* **WHAT YOU ARE ASKED TO DO**
Please output only the lines that run from the line containing "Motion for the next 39" through the end of the material below, exactly.

○ ○ ○

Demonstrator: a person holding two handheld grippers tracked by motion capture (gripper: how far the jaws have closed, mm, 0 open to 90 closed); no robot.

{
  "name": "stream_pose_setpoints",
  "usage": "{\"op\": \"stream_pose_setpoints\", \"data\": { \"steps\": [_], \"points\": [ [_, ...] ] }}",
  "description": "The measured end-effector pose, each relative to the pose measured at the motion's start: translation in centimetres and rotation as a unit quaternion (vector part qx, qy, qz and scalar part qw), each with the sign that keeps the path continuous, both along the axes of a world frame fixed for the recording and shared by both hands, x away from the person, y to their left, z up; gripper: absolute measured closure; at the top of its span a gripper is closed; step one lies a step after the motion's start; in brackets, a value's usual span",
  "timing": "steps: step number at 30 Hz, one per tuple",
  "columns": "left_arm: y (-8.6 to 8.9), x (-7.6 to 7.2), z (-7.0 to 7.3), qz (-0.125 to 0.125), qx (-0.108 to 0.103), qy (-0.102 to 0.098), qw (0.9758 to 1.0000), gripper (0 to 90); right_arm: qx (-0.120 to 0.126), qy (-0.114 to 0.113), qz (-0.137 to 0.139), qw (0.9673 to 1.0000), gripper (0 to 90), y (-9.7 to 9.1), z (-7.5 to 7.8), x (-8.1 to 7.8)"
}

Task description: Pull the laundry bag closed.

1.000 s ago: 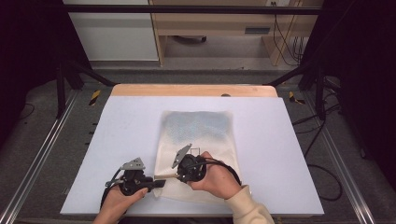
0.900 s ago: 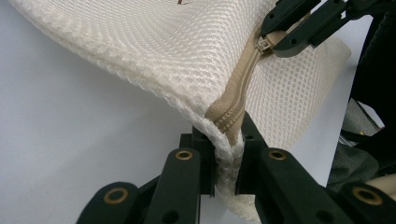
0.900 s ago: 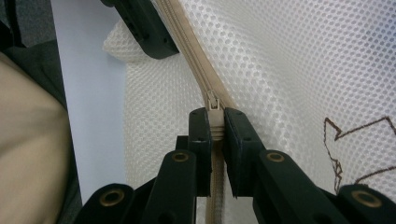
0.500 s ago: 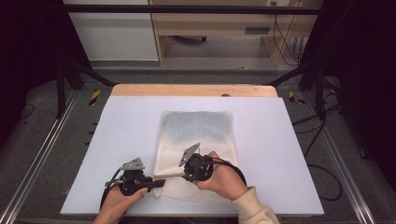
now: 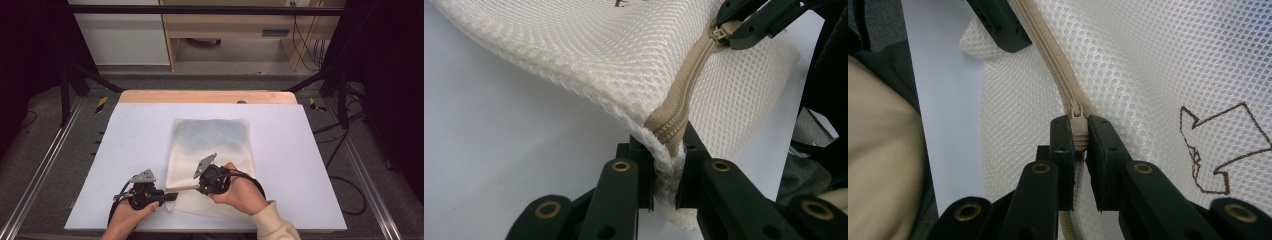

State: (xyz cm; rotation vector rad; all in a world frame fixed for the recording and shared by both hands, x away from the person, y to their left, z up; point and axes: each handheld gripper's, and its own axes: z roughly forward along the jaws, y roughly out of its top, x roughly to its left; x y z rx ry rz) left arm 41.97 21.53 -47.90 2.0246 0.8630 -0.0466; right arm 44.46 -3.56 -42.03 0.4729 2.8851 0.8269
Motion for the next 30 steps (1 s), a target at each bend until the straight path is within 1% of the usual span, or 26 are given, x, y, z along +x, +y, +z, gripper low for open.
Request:
{"op": "stream_pose_setpoints", "data": {
  "steps": [3, 8, 13, 18, 21, 22, 24, 27, 30],
  "points": [
    [0.09, 0.1, -0.01, 0.0, 0.0, 0.0, 1.0, 81.7, -0.001, -0.004, 0.0, 1.0, 82.0, 0.11, 0.04, 0.01],
    [-0.02, 0.13, -0.01, 0.001, 0.0, 0.001, 1.0, 81.7, 0.0, -0.004, 0.001, 1.0, 82.0, 0.0, 0.0, 0.0],
    [-0.05, -0.03, 0.01, 0.001, 0.0, -0.003, 1.0, 81.7, -0.002, -0.005, -0.001, 1.0, 82.0, -0.07, 0.1, -0.06],
    [-0.03, 0.04, 0.1, -0.001, 0.0, -0.005, 1.0, 81.7, 0.003, -0.004, -0.002, 1.0, 82.0, -0.12, 0.15, -0.1],
    [-0.07, 0.02, 0.15, 0.0, 0.002, -0.007, 1.0, 81.7, 0.003, -0.004, -0.003, 1.0, 82.0, -0.35, 0.12, -0.1],
    [-0.07, 0.02, 0.15, 0.0, 0.002, -0.007, 1.0, 81.7, -0.002, -0.005, -0.002, 1.0, 82.0, -0.42, 0.11, -0.1],
    [-0.1, 0.0, 0.19, 0.0, 0.001, -0.007, 1.0, 81.6, 0.003, -0.005, -0.004, 1.0, 82.0, -0.54, 0.11, -0.15],
    [-0.05, -0.03, 0.22, -0.001, 0.002, -0.008, 1.0, 81.7, -0.002, -0.005, -0.005, 1.0, 82.0, -0.66, 0.3, -0.2],
    [-0.02, -0.01, 0.22, -0.001, 0.001, -0.008, 1.0, 81.7, 0.002, -0.006, -0.004, 1.0, 82.0, -0.79, 0.26, -0.17]
  ]
}}
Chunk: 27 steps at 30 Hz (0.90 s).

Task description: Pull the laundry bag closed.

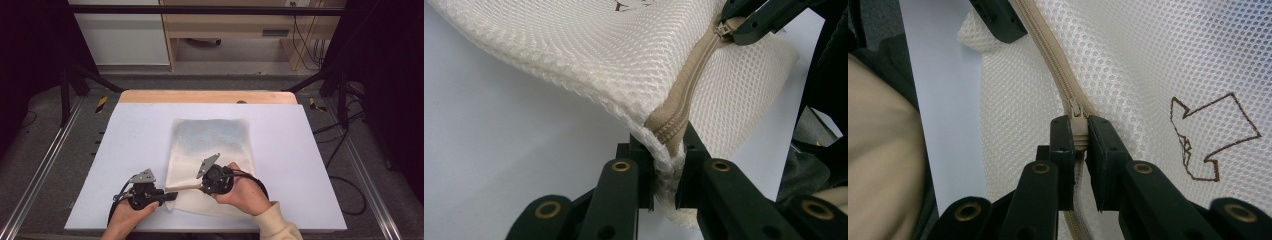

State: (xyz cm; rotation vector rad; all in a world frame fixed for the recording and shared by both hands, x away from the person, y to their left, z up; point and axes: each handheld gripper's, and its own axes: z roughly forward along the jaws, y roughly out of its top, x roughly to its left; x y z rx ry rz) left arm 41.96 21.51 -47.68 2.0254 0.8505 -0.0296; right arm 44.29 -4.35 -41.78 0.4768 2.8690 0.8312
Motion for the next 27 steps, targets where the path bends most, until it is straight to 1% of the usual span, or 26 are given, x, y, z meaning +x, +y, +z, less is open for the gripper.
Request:
{"op": "stream_pose_setpoints", "data": {
  "steps": [2, 4, 5, 8, 10, 13, 14, 17, 18, 27],
  "points": [
    [-0.1, 0.0, 0.0, 0.0, 0.001, 0.001, 1.0, 81.7, -0.003, 0.002, -0.003, 1.0, 82.0, -0.1, 0.0, -0.1],
    [-0.1, 0.0, 0.0, 0.0, 0.0, 0.0, 1.0, 81.7, 0.0, 0.005, -0.007, 1.0, 82.0, -0.1, 0.0, -0.1],
    [-0.1, 0.0, 0.0, -0.001, 0.0, -0.001, 1.0, 81.7, 0.0, 0.001, -0.002, 1.0, 82.0, -0.3, 0.0, -0.1],
    [-0.1, -0.1, 0.0, -0.002, 0.001, 0.0, 1.0, 81.7, 0.001, 0.004, -0.009, 1.0, 82.0, -0.3, 0.1, -0.2],
    [-0.1, -0.1, 0.0, -0.002, 0.001, 0.001, 1.0, 81.7, 0.0, -0.001, -0.006, 1.0, 82.0, -0.5, 0.1, -0.2],
    [-0.2, -0.1, 0.0, -0.003, 0.002, -0.001, 1.0, 81.7, 0.002, 0.0, -0.006, 1.0, 82.0, -0.7, 0.1, -0.3],
    [-0.2, -0.1, 0.0, -0.004, 0.002, 0.0, 1.0, 81.7, 0.0, 0.003, -0.012, 0.9999, 82.0, -0.7, 0.1, -0.4],
    [-0.2, -0.1, 0.0, -0.004, 0.002, 0.0, 1.0, 81.6, 0.001, 0.003, -0.01, 0.9999, 82.0, -0.9, 0.0, -0.4],
    [-0.2, -0.1, 0.0, -0.004, 0.002, 0.0, 1.0, 81.7, 0.003, 0.003, -0.013, 0.9999, 82.0, -0.9, 0.0, -0.5],
    [-0.3, -0.1, -0.1, -0.006, 0.003, 0.0, 1.0, 81.4, 0.005, 0.004, -0.016, 0.9999, 82.0, -1.5, -0.1, -0.6]
  ]
}}
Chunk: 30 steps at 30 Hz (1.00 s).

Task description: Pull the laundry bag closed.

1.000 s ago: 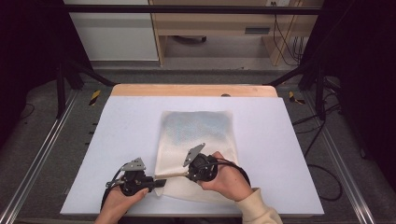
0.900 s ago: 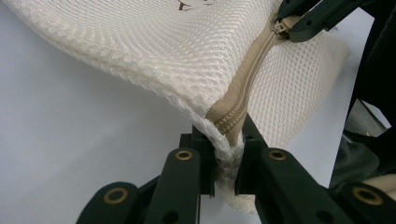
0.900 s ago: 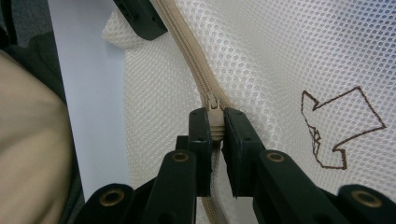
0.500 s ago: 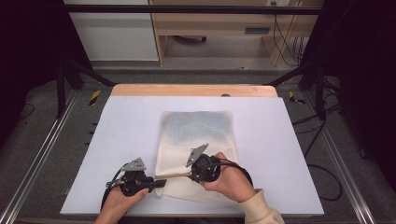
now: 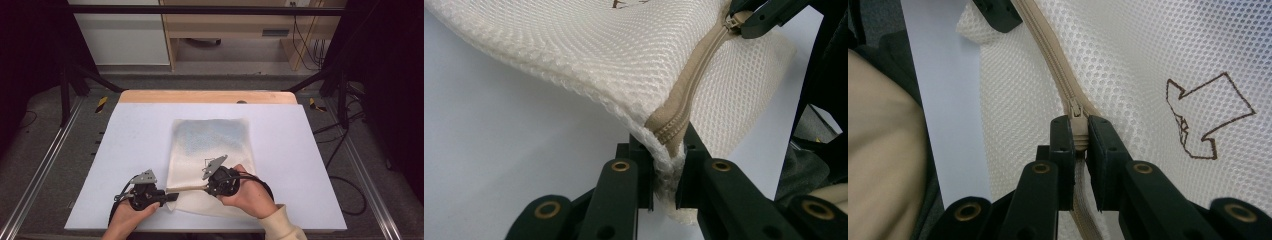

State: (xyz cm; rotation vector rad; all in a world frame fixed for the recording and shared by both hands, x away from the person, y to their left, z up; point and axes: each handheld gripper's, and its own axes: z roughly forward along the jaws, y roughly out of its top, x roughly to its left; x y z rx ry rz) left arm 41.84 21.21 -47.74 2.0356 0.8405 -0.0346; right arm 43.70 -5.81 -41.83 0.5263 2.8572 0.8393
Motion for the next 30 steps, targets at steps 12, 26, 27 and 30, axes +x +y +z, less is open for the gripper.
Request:
{"op": "stream_pose_setpoints", "data": {
  "steps": [12, 26, 27, 30],
  "points": [
    [-0.1, 0.0, 0.0, -0.002, 0.001, -0.001, 1.0, 81.5, 0.002, 0.0, -0.004, 1.0, 82.0, -0.6, -0.1, -0.1],
    [-0.1, -0.1, 0.0, -0.003, 0.003, -0.002, 1.0, 81.5, 0.004, 0.003, -0.013, 0.9999, 82.0, -1.2, -0.2, -0.3],
    [-0.1, 0.0, 0.0, -0.003, 0.003, -0.002, 1.0, 81.5, 0.003, 0.003, -0.012, 0.9999, 82.0, -1.3, -0.2, -0.3],
    [-0.1, 0.0, 0.0, -0.003, 0.004, -0.002, 1.0, 81.5, 0.004, 0.001, -0.014, 0.9999, 82.0, -1.7, -0.3, -0.3]
  ]
}}
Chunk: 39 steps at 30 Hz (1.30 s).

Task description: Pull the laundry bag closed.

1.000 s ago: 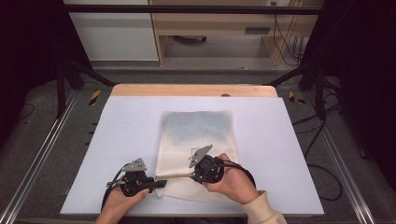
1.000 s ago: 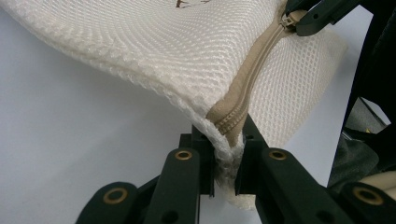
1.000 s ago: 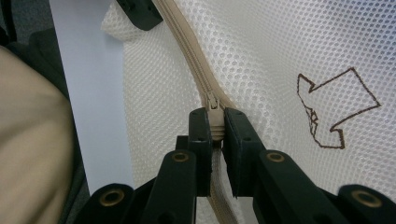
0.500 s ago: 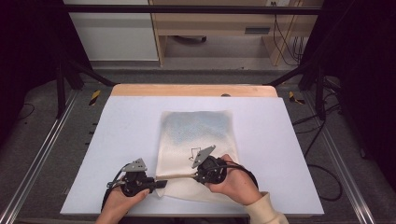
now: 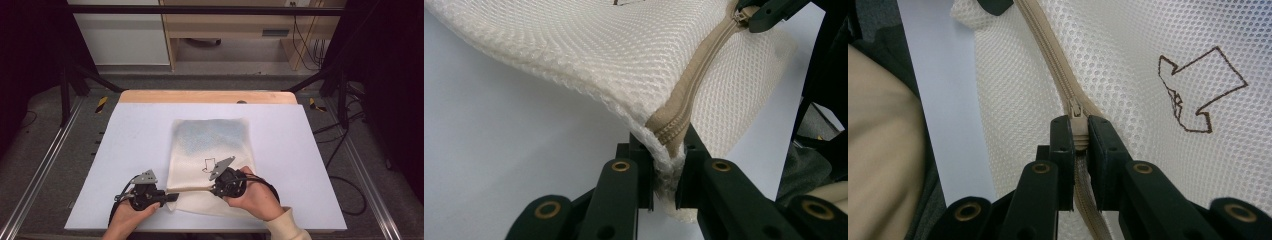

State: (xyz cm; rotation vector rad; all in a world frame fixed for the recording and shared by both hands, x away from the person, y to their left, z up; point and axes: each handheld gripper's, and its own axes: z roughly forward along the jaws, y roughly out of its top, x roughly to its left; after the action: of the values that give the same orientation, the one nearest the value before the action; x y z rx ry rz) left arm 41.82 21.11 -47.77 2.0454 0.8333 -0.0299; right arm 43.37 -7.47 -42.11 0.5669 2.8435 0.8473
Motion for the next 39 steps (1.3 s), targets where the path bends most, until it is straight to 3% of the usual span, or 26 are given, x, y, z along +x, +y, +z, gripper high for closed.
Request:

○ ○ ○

* **ANSWER TO THIS TASK**
Motion for the next 39 steps (1.3 s), targets where the path bends most, until it is straight to 3% of the usual span, or 26 are given, x, y, z along +x, +y, +z, gripper high for closed.
Request:

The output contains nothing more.